(What needs to be done):
Only lines holding "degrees" are needed; copy each of them from the data below.

===============

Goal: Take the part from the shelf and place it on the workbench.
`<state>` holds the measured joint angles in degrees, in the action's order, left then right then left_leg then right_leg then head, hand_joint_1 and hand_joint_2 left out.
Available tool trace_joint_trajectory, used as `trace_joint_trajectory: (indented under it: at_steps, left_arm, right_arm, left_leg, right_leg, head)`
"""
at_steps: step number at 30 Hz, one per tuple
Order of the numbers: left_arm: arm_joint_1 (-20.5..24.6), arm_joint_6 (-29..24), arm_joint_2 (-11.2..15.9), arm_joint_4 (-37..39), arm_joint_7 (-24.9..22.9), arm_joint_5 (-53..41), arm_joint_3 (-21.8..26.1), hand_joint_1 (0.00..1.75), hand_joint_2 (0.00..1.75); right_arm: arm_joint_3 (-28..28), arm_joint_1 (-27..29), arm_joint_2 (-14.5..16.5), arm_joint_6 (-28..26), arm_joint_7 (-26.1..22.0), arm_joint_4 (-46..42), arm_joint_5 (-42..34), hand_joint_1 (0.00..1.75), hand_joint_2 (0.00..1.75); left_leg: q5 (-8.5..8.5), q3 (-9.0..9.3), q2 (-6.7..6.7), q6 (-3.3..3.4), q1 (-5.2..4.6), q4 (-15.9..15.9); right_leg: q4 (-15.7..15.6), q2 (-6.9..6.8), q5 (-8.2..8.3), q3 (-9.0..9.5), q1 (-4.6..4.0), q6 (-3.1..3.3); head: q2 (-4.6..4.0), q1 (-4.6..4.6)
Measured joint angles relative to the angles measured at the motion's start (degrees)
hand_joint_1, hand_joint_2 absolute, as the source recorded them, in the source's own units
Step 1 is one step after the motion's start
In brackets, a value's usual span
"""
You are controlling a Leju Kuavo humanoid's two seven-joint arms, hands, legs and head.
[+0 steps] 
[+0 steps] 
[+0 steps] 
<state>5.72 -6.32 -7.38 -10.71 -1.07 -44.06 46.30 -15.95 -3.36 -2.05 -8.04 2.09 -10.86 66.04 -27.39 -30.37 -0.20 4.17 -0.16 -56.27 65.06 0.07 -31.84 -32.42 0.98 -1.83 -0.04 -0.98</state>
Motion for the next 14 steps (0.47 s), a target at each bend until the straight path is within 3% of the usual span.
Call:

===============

(Response below):
`<state>` holds the measured joint angles in degrees, in the action's order, left then right then left_leg then right_leg then head, hand_joint_1 and hand_joint_2 left out.
Measured joint angles relative to the angles measured at the motion's start (degrees)

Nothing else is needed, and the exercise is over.